╭─ Information supplied
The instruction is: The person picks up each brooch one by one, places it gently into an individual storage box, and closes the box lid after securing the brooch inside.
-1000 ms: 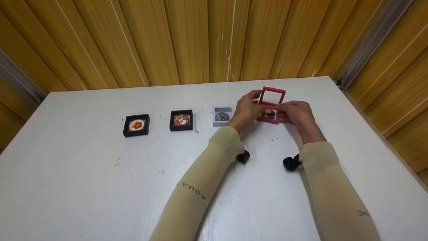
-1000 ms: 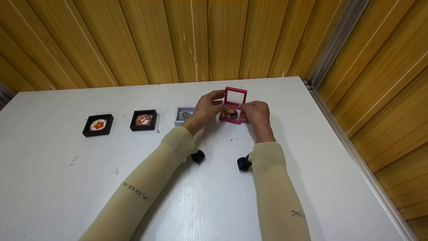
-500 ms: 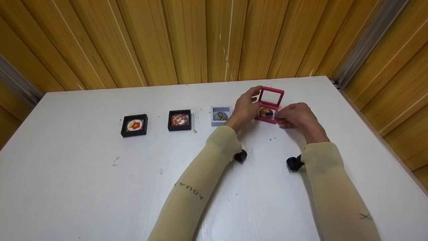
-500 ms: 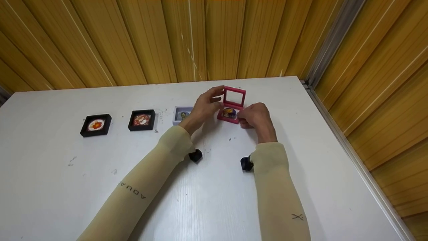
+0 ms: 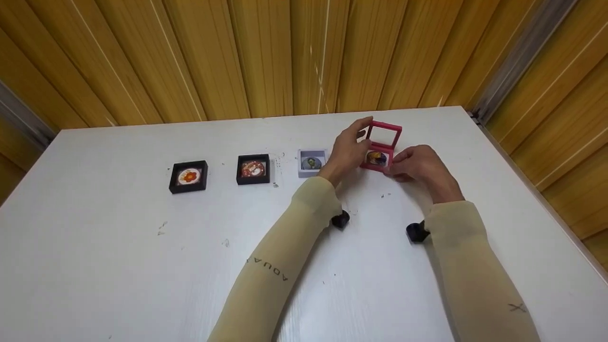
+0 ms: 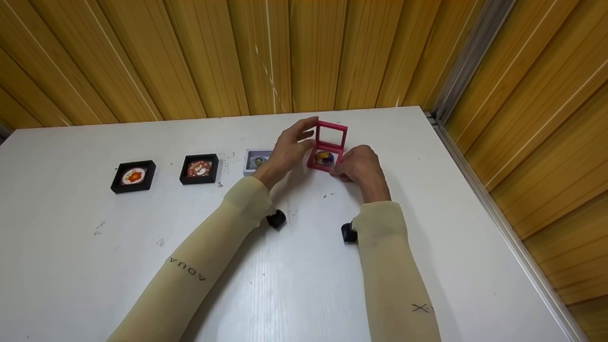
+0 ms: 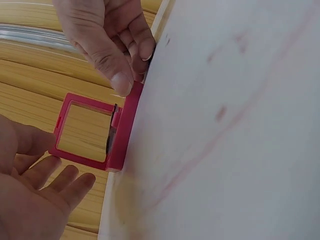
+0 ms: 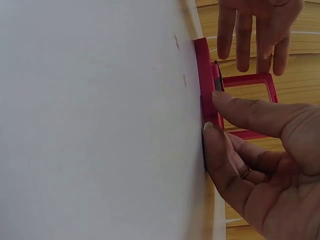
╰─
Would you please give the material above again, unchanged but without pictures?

> **Exercise response**:
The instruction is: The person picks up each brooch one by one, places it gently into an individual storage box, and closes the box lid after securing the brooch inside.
-1000 ms: 
-1000 ms: 
-500 ms: 
-500 ms: 
+0 ms: 
+0 ms: 
+0 ms: 
+0 ms: 

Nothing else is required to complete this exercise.